> EXERCISE DESCRIPTION
For the listing below, print exactly the lines from the line with "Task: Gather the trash" to the line with "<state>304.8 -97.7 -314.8", both included, and nothing beyond them.

------------------------------------

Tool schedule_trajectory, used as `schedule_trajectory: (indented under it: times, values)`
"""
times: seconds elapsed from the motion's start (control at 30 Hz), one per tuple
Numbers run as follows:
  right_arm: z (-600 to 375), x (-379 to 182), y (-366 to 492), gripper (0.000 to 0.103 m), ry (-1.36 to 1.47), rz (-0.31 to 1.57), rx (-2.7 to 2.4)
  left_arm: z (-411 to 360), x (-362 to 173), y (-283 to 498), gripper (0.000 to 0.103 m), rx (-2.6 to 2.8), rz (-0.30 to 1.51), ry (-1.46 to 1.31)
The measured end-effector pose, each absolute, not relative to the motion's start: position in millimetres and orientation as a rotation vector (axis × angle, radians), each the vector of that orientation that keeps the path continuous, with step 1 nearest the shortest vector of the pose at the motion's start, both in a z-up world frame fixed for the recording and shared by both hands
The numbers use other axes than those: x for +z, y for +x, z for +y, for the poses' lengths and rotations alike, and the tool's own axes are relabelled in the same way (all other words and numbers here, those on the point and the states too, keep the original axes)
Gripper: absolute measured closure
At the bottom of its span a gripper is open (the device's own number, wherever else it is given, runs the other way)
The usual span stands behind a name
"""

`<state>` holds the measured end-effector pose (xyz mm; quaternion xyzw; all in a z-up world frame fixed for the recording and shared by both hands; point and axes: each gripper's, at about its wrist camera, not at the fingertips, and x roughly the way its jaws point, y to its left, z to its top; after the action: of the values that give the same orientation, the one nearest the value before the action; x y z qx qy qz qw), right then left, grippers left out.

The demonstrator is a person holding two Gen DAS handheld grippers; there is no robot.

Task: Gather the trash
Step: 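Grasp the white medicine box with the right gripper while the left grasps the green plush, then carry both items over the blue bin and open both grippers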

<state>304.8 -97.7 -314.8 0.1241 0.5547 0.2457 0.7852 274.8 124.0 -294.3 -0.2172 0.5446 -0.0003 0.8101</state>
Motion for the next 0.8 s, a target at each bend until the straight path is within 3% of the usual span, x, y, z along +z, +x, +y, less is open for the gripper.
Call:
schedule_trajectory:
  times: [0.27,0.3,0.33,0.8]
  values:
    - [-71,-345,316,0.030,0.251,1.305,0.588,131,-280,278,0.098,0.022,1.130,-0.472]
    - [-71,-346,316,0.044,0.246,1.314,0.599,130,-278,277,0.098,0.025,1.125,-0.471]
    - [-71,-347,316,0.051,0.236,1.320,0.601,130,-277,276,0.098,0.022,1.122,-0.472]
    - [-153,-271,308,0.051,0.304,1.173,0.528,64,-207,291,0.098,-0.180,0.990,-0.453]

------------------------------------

> RESPONSE TO THIS TASK
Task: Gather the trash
Step: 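Grasp the white medicine box with the right gripper while the left grasps the green plush, then carry both items over the blue bin and open both grippers
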
<state>304.8 -97.7 -314.8 0.1241 0.5547 0.2457 0.7852 274.8 124.0 -294.3 -0.2172 0.5446 -0.0003 0.8101</state>

The exercise is done, with nothing more to add.